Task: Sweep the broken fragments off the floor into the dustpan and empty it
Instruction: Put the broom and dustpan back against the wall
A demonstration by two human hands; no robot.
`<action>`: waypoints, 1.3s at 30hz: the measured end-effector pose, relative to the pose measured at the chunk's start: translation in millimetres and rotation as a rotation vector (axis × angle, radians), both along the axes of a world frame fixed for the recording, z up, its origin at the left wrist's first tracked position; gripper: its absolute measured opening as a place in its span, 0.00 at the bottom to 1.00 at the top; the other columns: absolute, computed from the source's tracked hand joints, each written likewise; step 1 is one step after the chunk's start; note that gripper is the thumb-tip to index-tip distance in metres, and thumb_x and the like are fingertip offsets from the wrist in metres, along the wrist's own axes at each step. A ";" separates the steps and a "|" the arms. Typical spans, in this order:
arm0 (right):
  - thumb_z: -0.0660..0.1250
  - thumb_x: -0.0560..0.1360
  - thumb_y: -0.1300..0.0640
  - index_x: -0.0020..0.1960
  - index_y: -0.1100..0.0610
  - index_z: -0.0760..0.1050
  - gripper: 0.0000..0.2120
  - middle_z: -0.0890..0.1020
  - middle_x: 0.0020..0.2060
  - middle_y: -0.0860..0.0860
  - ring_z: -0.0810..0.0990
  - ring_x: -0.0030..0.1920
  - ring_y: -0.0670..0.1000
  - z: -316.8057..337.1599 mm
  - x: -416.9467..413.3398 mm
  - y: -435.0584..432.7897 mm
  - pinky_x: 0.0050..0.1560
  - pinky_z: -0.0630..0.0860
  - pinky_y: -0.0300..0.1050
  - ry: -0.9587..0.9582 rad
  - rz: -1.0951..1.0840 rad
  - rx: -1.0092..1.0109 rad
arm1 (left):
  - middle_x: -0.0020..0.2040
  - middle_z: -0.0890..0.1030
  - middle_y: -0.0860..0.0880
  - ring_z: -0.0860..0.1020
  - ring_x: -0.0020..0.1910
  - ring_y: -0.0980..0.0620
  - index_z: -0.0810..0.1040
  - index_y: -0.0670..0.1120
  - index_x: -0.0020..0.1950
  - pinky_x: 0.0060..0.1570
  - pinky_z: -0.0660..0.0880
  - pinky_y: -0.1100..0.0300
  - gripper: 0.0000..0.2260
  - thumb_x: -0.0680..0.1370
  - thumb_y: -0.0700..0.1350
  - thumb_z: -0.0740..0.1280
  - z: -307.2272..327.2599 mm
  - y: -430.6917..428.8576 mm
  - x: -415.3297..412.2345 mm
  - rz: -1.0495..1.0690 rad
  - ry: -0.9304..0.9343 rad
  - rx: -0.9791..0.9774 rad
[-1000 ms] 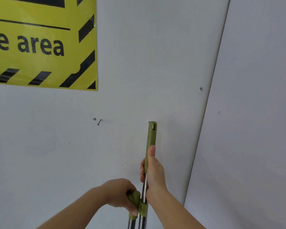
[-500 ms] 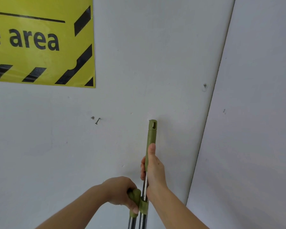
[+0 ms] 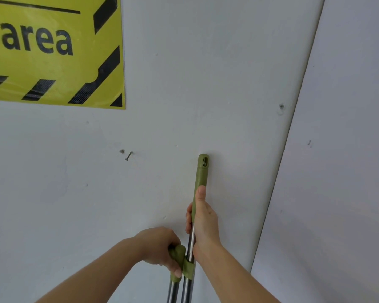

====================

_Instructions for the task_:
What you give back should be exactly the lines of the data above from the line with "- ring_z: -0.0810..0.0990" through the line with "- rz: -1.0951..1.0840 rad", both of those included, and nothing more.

_Solved exercise_:
  - ring_z: -0.0810..0.0990
  - ring_x: -0.0030..0.1920
  - ring_y: -0.0670..0.1000
  - z: -316.8057..337.1599 mm
  - x: -416.9467..413.3398 mm
  - y: -435.0584..432.7897 mm
  - pinky_x: 0.0050..0.1560
  - pinky_z: -0.0630..0.0860
  - pinky_y: -0.0300..0.1050
  - ry: -0.9587..0.9582 rad
  - rz: -1.0951..1.0840 rad

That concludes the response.